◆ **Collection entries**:
────────────────────────────────────────
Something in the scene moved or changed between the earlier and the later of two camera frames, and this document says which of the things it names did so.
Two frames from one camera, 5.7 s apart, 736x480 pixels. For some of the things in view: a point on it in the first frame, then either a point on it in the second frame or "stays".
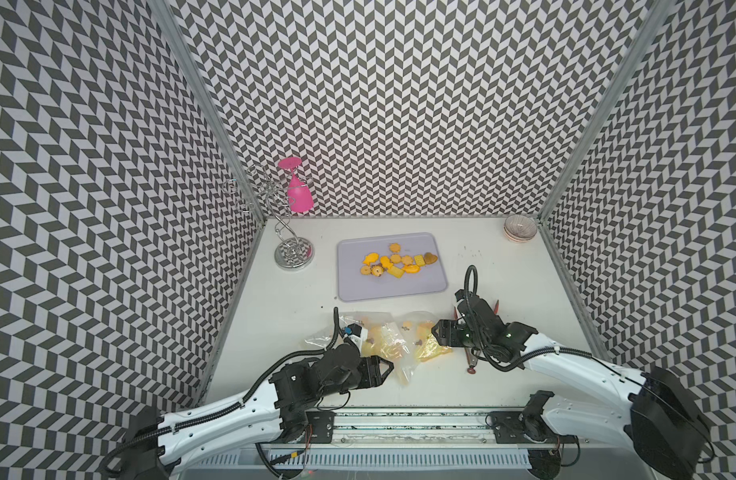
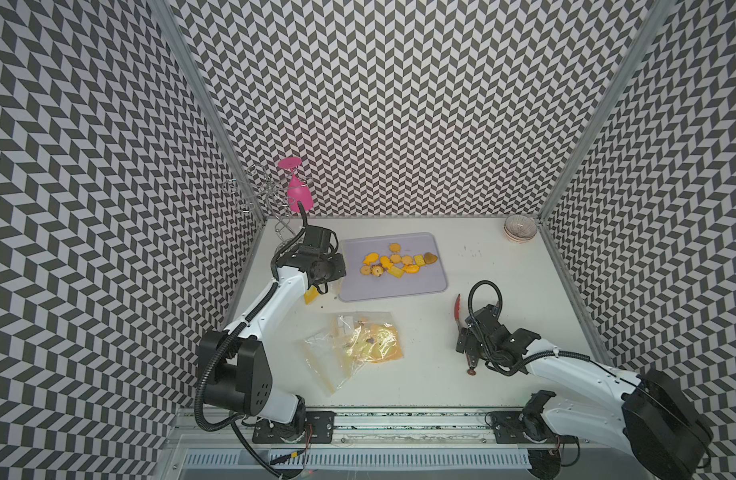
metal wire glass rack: x=267 y=188 stays
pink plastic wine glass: x=300 y=195 stays
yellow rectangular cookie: x=397 y=272 stays
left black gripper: x=370 y=371 → x=336 y=258
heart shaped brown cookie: x=429 y=258 stays
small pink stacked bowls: x=519 y=228 stays
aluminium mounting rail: x=419 y=429 stays
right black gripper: x=447 y=329 → x=470 y=344
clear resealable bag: x=418 y=343 → x=311 y=294
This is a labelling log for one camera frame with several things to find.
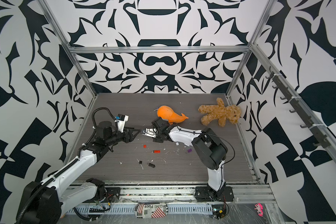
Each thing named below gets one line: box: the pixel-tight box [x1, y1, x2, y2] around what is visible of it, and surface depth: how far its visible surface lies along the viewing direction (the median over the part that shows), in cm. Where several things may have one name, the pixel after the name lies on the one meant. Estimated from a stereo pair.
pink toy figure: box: [253, 203, 264, 217], surface depth 71 cm
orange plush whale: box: [156, 105, 189, 124], surface depth 103 cm
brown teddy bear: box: [198, 97, 241, 127], surface depth 103 cm
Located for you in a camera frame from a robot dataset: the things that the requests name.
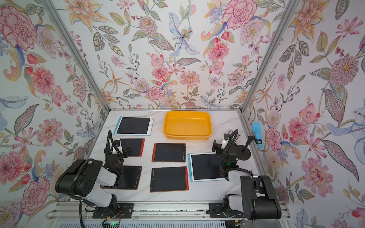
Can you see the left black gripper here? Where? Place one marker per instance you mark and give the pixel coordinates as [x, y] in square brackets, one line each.
[124, 154]

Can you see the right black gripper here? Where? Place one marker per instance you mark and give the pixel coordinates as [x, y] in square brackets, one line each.
[219, 147]

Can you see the red writing tablet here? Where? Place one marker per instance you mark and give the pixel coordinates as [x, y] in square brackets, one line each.
[169, 179]
[133, 146]
[169, 152]
[129, 180]

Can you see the blue-edged writing tablet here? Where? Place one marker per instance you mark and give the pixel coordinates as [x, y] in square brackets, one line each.
[133, 125]
[204, 167]

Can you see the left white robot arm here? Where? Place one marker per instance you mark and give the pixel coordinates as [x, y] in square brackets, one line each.
[84, 179]

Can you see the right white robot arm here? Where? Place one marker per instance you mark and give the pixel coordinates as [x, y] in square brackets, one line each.
[257, 199]

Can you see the yellow storage box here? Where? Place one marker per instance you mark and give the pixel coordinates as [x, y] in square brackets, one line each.
[187, 125]

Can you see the black microphone stand base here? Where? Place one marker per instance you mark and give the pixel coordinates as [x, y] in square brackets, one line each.
[243, 153]

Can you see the small printed card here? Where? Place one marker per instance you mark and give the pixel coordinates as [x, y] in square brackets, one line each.
[230, 132]

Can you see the blue microphone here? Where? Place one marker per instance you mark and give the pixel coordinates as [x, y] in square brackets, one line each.
[256, 128]

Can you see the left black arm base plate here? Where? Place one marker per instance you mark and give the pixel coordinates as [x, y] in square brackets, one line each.
[123, 212]

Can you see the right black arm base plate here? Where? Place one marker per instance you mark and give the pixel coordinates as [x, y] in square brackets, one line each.
[222, 211]

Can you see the aluminium front rail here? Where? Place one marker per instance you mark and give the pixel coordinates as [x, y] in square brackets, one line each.
[142, 211]
────────────────────────────────────────
◆ **Brief**: Please output the lines above beginning at the line with "Two frames from" and ending after the line with "small pink stacked bowls: x=519 y=228 stays", precisely as written and with no pictures.

◆ **Output for this task**:
Two frames from one camera, 5.7 s apart, 736x480 pixels. For some of the things in view: a point on it in the first frame, then either a point on it in the second frame or "stays".
metal wire glass rack: x=267 y=188 stays
pink plastic wine glass: x=300 y=195 stays
yellow rectangular cookie: x=397 y=272 stays
left black gripper: x=370 y=371 → x=336 y=258
heart shaped brown cookie: x=429 y=258 stays
small pink stacked bowls: x=519 y=228 stays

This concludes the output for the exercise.